#### The task:
The expected output is the complete data, reproduced exactly.

---

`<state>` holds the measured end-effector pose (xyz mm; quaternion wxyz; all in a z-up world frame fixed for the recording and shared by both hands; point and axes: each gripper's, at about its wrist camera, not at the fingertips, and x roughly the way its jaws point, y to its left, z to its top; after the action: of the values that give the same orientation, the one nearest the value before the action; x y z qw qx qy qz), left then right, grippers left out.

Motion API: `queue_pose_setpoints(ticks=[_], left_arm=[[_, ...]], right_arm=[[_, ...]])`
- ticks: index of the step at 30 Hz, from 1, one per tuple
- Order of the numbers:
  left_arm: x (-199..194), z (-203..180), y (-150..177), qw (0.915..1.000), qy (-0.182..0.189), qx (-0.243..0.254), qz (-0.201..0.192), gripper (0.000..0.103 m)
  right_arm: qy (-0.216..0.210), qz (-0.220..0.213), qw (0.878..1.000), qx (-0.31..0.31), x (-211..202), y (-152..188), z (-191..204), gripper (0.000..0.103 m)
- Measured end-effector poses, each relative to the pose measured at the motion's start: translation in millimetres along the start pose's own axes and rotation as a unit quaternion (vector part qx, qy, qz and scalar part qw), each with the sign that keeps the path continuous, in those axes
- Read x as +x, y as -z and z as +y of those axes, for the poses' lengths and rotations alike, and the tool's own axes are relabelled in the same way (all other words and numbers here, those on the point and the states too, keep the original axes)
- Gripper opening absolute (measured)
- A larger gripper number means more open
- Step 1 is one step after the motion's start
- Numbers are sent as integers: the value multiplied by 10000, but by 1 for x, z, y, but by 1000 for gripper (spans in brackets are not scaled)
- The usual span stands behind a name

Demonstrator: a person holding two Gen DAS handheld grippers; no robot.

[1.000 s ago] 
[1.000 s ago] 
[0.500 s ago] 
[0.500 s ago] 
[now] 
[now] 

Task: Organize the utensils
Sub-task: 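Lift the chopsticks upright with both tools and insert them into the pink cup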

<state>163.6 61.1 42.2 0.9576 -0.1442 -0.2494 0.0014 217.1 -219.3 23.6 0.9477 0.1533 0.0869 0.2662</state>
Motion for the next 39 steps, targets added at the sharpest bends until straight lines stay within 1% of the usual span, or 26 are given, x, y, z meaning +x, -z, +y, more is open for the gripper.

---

#### Task output:
`<state>` holds the measured end-effector pose (xyz mm; quaternion wxyz; all in a z-up world frame fixed for the recording and shared by both hands; point and axes: each gripper's, at about its wrist camera, not at the fingertips, and x roughly the way its jaws point, y to its left, z to its top; after the action: of the values that give the same orientation, the one nearest the value before the action; x y z qw qx qy qz), left then right, grippers left out.

Motion API: `queue_pose_setpoints(ticks=[_], left_arm=[[_, ...]], right_arm=[[_, ...]])`
- ticks: index of the step at 30 Hz, from 1, one per tuple
- Order of the numbers:
  left_arm: x (-199..194), z (-203..180), y (-150..177), qw (0.915..1.000), qy (-0.182..0.189), qx (-0.243..0.254), qz (-0.201..0.192), gripper (0.000..0.103 m)
  right_arm: qy (-0.216..0.210), qz (-0.220..0.213), qw (0.878..1.000), qx (-0.31..0.31), x (-211..202), y (-152..188), z (-191..204), gripper (0.000..0.103 m)
- Measured end-effector poses, each relative to the pose measured at the motion's start: translation in millimetres along the start pose's own axes and rotation as a unit quaternion (vector part qx, qy, qz and scalar part qw), each with the sign that keeps the path continuous, in those axes
- Read x as +x, y as -z and z as +y of those axes, for the poses' lengths and rotations alike, and the tool's own axes are relabelled in the same way (all other words and numbers here, those on the point and the states too, keep the original axes)
- Gripper opening absolute (measured)
- A larger gripper number means more open
- Step 1 is one step after the motion's start
- Numbers are sent as integers: the value multiplied by 10000, but by 1 for x, z, y, but by 1000 for gripper (spans in brackets are not scaled)
- The usual span stands behind a name

Demonstrator: a person holding two Gen DAS handheld grippers; no robot.

[1.000 s ago] 
[1.000 s ago] 
[0.500 s ago] 
[0.500 s ago] 
[now] 
[now] 

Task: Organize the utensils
Sub-task: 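Lift the chopsticks upright with both tools and insert them into the pink cup
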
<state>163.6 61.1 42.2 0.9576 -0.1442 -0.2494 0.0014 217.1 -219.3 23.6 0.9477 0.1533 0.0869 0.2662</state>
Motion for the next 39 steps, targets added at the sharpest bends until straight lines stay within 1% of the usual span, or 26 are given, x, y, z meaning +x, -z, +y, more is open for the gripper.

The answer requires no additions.